Running comet on a cluster

From CometWiki
Revision as of 10:56, 13 April 2009 by Markdayel (Talk | contribs)

(diff) ← Older revision | Latest revision (diff) | Newer revision → (diff)
Jump to: navigation, search

We highly recommend running 'comet' on a cluster of machines, rather than one. The program takes some time to run (an hour or two for early events like symmetry breaking; overnight if you want to look at the later motility, pulsatile motion etc.) Running the program concurrently on at least 5 machines (I used 9) lets you test the effect of changing one parameter through a range of values. You can set it going then come back the following day and have the whole thing layed out for you. I've found this very useful, and have included a set of scripts to automate the process.

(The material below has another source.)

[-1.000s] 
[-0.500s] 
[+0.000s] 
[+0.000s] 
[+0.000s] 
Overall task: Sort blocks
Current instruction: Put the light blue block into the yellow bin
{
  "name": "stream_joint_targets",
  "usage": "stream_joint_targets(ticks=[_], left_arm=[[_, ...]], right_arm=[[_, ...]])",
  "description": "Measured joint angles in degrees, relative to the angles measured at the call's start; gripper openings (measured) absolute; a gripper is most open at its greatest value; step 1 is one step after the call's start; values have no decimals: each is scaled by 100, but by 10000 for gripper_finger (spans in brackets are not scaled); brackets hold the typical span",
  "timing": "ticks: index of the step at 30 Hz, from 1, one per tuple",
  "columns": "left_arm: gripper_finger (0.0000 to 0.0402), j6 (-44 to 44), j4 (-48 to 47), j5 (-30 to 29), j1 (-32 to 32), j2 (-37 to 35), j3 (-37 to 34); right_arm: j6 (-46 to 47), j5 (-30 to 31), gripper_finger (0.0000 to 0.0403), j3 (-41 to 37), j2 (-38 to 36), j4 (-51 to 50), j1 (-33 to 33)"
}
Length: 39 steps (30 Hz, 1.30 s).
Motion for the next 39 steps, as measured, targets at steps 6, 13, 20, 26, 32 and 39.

I recommend putting a default cometparams.ini into a main directory for the data e.g. ~/runs. In that directory run the varyset script (included with the source):

varyset <parameter> <startval> <endval> <number of steps>

This will create a subdirectory within runs that contains subdirectories numbered 1,2,3,etc. each containing a version of the cometparams.ini file with the <parameter> value varying in linear steps between <startval> and <endval>. It will also add information to run the individual comet jobs into ~/joblist.

If you have access to a cluster with a working job control system, you might want to use that. I had trouble with the job control system on the cluster I was using, and ended up writing my own:

On the head node, I have the

startnewjobs

script running as a cron job. This checks to see if the worker nodes are idle (5 min load average below a certain threshold) and starts the next job if they are.


If you don't have access to a cluster, there is a single computer version of this

startjobsloop

which will check ~/joblist for new jobs and run them sequentially.